Non è nuova l’agenda di Casa Europa. La crisi demografica, le incertezze economiche ed energetiche, le guerre alle porte, il cambiamento climatico, le pressioni migratorie sono – con un elenco certamente incompleto – nella lista delle urgenze da affrontare.
Senza trascurare questioni interne come la revisione – riuscita a metà – del Patto di stabilità, il nuovo Patto asilo e migrazione (con il debole accordo raggiunto il 20 dicembre e il “no” dell’Ungheria), l’intreccio politica estera-sicurezza, la realizzazione di NextGenerationEu e i rispettivi Piani nazionali ripresa e resilienza (Pnrr).

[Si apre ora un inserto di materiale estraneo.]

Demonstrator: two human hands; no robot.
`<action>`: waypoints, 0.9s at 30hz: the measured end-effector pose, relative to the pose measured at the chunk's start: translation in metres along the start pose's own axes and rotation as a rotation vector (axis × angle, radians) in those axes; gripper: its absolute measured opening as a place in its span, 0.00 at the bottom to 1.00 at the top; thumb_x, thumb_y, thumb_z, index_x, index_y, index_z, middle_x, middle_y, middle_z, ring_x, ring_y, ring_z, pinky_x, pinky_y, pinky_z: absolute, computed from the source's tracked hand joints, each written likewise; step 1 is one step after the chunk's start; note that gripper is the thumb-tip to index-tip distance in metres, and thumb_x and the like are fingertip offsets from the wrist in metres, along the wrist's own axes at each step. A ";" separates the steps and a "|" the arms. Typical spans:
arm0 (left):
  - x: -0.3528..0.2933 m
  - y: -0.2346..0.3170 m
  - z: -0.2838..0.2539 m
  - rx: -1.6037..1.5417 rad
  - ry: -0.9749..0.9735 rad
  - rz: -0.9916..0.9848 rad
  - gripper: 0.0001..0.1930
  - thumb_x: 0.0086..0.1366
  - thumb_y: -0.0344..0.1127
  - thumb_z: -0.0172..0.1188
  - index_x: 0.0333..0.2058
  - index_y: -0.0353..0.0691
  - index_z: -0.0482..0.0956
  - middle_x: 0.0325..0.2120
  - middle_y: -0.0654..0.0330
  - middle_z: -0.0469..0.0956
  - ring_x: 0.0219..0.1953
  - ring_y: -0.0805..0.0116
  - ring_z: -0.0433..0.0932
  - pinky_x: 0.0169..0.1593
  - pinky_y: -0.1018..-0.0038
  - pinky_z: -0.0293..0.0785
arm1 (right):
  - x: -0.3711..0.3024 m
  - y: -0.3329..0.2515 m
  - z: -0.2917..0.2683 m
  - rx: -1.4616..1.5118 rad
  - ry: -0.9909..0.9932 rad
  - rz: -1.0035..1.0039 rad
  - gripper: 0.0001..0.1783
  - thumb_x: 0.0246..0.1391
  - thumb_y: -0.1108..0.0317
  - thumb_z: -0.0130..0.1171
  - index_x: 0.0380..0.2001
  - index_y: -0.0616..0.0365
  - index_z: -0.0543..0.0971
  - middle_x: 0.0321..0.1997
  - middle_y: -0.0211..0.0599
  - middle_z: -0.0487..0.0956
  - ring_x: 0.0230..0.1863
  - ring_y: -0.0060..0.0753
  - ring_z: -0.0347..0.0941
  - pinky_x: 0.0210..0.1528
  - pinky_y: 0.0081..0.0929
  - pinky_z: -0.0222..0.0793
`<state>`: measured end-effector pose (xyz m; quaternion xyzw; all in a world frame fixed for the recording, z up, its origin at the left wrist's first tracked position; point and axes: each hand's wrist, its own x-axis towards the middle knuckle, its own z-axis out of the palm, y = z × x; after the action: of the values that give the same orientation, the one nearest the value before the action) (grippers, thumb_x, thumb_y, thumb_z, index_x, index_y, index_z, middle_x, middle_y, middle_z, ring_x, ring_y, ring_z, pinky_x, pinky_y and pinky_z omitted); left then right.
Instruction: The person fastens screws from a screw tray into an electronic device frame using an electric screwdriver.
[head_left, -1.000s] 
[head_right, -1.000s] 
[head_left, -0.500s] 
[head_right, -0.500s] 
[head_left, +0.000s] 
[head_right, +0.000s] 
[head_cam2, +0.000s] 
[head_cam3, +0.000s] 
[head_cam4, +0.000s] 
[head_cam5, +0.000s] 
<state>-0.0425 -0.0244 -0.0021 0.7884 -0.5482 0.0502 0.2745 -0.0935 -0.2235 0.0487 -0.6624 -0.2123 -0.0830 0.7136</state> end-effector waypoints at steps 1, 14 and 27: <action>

Ugualmente importanti sono questioni come il Quadro finanziario pluriennale (in sostanza la definizione del budget dei prossimi anni) e l’invocata riforma dei Trattati che dovrebbe passare da una Convenzione che riunisca istituzioni, rappresentanti dei cittadini e delle parti sociali.
Ci si rende conto infatti che l’architettura istituzionale definita prima coi trattati istitutivi, poi con il Trattato di Lisbona del 2007, ha bisogno di essere rinfrescata e alleggerita. Basterebbe segnalare due temi a riguardo: l’abolizione dell’unanimità in Consiglio e il potere di iniziativa legislativa all’Europarlamento.
Argomenti troppo “tecnici”, si potrebbe obiettare. Si tratta, invece, di assegnare poteri adeguati e nuove competenze all’Unione europea in quegli ambiti nei quali si sperimenta ogni giorno l’“impotenza” dei singoli Stati nazionali.
Eppure ci sono governi che frenano ogni passo in avanti della stessa Ue27. Gli esiti del vertice dei capi di Stato e di governo dei giorni scorsi lo ha confermato. Revisione, fra mille ostacoli, del Patto di stabilità, rinvio del bilancio pluriennale (compresi gli aiuti per la ricostruzione dell’Ucraina), timidi passi avanti per il futuro allargamento (Ucraina, Moldova, Balcani).
Da questo punto di vista il premier ungherese Viktor Orban (ma non è il solo) si è confermato il campione del freno a mano tirato. Sì ai fondi (e dunque ai soldi) europei, no a una integrazione politica ed economica al passo coi tempi, nella direzione di un’Europa coesa ed efficiente, a sua volta protagonista della scena globale al pari dei giganti sub continentali che ben conosciamo: Cina, India, Stati Uniti, Russia, Giappone, Brasile, Nigeria… solo per fare alcuni nomi.
Il 2023 va in archivio con la speranza della pace in Ucraina, in Terra Santa e in tante regioni del mondo. Il 2024 si presenta all’Europa con una lunga lista di argomenti da affrontare nella prospettiva di una maggiore integrazione politica e sociale. Ponendo al centro delle scelte i cittadini con attese legittime e problemi quotidiani cui far fronte. Cittadini che potranno far sentire la loro voce con il voto di giugno. Un’occasione di democrazia sovranazionale – l’unica al mondo – da non lasciarsi sfuggire.
Elezioni importantissime, forse decisive per il futuro dell’Unione europea. Si tratta di sapere se prevarranno nell’emiciclo del Parlamento europeo le forze europeiste. Cioè quelle che credono a una sovranità condivisa e modulata tra Stati e Ue. Oppure i nazionalisti di varia caratura (che fomentano e scommettono sulle paure della gente). Il 2024 potrebbe chiarire i tratti dell’Europa di domani.